Please quote exactly the lines below from the line containing "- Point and" to the line containing "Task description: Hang", both lines included, and nothing else.

** Opening Material provided block **

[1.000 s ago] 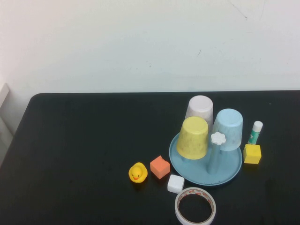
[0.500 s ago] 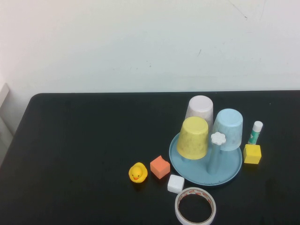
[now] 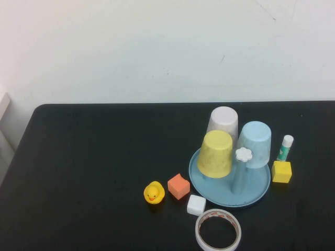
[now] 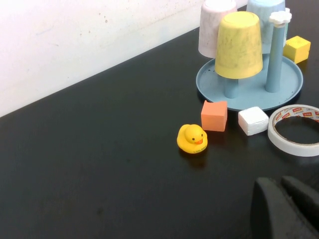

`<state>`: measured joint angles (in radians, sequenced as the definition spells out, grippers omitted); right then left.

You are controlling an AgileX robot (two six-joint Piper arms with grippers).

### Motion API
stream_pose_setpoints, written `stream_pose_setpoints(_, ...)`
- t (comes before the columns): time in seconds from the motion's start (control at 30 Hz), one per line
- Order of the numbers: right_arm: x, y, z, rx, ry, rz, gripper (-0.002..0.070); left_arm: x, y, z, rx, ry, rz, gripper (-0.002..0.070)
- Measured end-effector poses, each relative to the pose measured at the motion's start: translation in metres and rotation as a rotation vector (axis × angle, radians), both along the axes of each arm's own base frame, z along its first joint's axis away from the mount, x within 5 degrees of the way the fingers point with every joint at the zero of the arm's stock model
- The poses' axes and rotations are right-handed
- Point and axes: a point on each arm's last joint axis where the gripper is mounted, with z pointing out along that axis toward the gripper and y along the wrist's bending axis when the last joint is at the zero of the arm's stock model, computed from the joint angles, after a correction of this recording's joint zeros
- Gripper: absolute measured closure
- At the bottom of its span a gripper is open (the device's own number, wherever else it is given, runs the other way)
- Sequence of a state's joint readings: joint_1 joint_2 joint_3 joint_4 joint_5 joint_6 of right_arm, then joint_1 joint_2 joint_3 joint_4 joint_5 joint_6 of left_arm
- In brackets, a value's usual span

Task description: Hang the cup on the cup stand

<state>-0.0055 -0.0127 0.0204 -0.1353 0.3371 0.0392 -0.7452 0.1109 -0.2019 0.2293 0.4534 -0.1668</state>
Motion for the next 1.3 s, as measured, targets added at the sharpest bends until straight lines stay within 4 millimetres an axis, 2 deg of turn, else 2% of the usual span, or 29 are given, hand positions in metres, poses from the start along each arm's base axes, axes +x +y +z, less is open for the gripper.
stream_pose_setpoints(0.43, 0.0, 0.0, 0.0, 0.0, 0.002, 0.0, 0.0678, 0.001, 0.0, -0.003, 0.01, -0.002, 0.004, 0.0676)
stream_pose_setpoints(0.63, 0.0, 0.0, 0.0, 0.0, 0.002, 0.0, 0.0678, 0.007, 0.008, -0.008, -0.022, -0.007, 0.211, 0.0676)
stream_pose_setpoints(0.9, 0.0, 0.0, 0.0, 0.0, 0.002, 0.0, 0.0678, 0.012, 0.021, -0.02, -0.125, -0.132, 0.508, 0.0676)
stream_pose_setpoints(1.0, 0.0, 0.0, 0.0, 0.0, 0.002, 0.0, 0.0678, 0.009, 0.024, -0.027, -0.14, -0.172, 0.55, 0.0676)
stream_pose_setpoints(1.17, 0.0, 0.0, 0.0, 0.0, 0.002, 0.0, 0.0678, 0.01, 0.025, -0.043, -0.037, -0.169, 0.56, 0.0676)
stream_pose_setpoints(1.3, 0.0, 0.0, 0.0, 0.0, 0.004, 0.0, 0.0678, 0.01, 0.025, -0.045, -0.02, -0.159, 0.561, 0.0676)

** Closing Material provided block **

- [Problem solution]:
- Point and axes: a point on each arm's last joint axis where the gripper is mounted, with z pointing out along that axis toward the gripper and y along the wrist's bending axis when the last joint is at the zero of the arm's stock model, computed from the joint angles, after a correction of this recording's joint zeros
- Gripper: absolute measured closure
- At the bottom of its span a gripper is open (the device's own number, wherever else it is given, runs the other way)
- Sequence of a state's joint readings: joint_1 joint_2 joint_3 joint_4 joint_5 joint_6 of right_arm, then joint_1 joint_2 joint_3 joint_4 joint_5 joint_6 of left_arm
- In brackets, a value's usual span

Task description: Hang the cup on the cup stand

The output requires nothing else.